**What the task requires:**
Repeat exactly the lines from the start of the entries below through the line containing "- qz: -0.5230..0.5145". Omit the rest.

-- Extracted entries follows --

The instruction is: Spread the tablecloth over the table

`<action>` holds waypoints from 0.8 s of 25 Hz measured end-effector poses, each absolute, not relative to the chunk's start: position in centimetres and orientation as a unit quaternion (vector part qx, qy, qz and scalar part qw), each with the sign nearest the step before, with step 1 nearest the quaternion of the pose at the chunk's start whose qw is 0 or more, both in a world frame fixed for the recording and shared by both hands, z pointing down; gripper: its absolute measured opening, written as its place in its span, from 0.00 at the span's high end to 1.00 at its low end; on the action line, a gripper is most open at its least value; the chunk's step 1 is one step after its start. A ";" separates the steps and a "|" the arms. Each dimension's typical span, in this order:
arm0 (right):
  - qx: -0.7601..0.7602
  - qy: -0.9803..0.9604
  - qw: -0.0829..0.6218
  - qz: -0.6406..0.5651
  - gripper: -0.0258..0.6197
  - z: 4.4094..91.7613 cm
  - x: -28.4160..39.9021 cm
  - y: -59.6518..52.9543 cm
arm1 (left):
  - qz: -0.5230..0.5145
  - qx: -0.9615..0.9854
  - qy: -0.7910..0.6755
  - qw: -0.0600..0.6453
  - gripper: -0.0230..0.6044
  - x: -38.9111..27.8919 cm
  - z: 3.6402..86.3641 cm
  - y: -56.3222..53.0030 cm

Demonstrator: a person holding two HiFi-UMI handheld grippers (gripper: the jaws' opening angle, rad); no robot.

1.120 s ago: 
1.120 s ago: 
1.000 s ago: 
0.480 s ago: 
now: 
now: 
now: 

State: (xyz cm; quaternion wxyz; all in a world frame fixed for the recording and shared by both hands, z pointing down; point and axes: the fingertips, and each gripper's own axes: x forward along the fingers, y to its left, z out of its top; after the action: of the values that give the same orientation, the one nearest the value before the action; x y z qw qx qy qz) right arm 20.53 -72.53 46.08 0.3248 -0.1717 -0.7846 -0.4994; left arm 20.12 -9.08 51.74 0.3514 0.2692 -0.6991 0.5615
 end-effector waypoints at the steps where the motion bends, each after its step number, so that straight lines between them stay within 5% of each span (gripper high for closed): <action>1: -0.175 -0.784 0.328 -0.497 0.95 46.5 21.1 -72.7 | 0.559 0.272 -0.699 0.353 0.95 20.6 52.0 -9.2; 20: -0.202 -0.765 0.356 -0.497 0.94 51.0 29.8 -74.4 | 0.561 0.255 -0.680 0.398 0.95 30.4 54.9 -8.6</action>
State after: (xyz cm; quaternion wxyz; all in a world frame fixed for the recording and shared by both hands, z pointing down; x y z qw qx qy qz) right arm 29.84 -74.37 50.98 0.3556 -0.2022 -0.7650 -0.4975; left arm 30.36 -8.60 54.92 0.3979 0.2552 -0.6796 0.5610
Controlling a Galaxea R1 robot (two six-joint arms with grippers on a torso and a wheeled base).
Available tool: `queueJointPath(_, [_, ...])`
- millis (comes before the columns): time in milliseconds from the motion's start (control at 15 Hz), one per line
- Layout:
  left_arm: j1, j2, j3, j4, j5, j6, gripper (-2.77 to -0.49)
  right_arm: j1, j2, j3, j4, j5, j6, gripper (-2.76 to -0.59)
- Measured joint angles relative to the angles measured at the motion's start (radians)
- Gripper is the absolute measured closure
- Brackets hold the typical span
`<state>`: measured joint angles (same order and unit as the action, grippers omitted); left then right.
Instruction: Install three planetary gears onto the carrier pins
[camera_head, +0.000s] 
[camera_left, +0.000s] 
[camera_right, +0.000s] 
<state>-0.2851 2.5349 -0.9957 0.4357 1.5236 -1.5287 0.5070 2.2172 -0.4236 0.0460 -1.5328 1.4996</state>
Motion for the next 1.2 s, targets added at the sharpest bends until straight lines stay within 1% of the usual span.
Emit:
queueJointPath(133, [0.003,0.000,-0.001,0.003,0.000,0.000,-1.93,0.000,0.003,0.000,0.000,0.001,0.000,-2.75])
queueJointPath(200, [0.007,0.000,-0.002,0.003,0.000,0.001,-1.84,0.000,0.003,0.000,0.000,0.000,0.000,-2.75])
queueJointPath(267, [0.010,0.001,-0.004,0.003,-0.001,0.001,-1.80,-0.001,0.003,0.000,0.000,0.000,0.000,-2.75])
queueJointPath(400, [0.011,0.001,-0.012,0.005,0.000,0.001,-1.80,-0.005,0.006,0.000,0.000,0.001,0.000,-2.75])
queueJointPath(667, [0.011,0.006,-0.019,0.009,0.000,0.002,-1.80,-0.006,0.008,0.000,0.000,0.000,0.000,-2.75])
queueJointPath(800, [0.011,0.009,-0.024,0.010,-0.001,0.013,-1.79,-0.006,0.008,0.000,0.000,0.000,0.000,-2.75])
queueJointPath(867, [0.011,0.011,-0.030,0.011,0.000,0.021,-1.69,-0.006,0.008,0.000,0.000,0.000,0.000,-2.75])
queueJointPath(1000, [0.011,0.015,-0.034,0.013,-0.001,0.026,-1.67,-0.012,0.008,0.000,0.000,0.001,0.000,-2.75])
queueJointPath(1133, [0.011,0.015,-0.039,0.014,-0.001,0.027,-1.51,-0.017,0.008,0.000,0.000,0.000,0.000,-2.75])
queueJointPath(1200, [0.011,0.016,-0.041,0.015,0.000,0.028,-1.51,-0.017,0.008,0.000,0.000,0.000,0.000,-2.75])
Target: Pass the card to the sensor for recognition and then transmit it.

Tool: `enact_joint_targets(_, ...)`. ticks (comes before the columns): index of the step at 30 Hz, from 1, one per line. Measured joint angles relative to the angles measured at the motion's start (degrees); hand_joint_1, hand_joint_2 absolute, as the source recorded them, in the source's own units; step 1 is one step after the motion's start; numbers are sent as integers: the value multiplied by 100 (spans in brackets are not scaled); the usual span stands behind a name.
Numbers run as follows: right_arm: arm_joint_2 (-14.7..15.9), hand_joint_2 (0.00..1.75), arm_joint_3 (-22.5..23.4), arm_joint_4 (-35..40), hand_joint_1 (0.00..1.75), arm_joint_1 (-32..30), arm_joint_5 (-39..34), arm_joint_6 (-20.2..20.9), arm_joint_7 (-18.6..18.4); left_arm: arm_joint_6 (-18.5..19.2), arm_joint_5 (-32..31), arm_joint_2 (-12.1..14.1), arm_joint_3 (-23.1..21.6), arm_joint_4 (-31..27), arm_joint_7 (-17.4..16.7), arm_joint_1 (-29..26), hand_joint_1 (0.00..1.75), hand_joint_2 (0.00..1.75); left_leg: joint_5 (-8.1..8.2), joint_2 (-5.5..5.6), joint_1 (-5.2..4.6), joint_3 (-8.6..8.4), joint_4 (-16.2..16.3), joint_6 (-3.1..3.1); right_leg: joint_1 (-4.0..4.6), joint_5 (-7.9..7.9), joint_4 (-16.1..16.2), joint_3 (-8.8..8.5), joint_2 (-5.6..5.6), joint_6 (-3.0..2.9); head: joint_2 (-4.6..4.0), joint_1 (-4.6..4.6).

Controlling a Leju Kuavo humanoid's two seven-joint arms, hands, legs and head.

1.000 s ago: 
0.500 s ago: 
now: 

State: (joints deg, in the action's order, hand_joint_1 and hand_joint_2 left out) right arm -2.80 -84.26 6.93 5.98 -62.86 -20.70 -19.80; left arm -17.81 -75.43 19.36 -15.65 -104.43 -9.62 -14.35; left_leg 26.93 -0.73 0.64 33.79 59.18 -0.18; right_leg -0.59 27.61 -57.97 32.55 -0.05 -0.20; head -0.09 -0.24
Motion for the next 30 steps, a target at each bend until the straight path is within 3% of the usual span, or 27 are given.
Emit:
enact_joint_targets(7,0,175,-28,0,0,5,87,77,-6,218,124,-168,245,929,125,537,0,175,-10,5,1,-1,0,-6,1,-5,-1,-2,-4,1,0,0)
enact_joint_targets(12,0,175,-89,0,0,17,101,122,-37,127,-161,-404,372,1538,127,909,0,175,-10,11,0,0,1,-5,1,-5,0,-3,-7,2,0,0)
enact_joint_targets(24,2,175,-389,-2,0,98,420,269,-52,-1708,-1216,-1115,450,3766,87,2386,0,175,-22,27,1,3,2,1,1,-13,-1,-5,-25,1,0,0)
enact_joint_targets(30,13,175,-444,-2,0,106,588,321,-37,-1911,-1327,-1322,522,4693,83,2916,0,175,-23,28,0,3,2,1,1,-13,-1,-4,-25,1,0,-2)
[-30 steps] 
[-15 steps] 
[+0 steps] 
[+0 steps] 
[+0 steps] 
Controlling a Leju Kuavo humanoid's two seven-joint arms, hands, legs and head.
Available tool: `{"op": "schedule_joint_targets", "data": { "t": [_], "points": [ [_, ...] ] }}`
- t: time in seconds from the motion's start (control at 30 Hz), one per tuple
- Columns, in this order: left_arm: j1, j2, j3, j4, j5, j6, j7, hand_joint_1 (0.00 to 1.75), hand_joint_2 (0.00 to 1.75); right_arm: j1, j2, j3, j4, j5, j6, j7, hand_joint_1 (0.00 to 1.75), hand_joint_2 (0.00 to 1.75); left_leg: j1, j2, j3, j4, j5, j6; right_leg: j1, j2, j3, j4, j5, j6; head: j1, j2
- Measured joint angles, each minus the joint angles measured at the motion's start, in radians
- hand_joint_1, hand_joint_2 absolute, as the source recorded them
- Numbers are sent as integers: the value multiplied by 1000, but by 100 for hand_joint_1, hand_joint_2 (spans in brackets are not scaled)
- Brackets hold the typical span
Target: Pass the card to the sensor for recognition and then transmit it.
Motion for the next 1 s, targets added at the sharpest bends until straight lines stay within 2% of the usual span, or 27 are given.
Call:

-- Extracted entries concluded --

**Finished exercise:**
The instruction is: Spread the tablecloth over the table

`<action>` holds waypoints from 0.8 s of 25 Hz measured end-effector poses, each absolute, not relative to the chunk's start: position in centimetres and orientation as a unit quaternion (vector part qx, qy, qz and scalar part qw), each with the sign nearest the step before, with step 1 nearest the quaternion of the pose at the chunk's start whose qw is 0 or more, both in a world frame fixed for the recording and shared by both hands, z pointing down; gripper: its absolute measured opening, written as its place in its span, from 0.00 at the span's high end to 1.00 at its low end; on the action line, a gripper is most open at its least value; the chunk's step 1 is one step after its start. A ";" separates the steps and a "|" the arms. Each dimension's typical span, in this order:
arm0 (right):
  - qx: -0.7601..0.7602
  - qy: -0.9803..0.9604
  - qw: -0.0829..0.6218
  - qz: -0.6406..0.5651
  - gripper: -0.0258..0.6197
  - z: 4.4094..91.7613 cm
  - x: -28.4160..39.9021 cm
  - y: -59.6518..52.9543 cm
arm1 (left):
  - qz: -0.5230..0.5145

No further work remains in this exercise.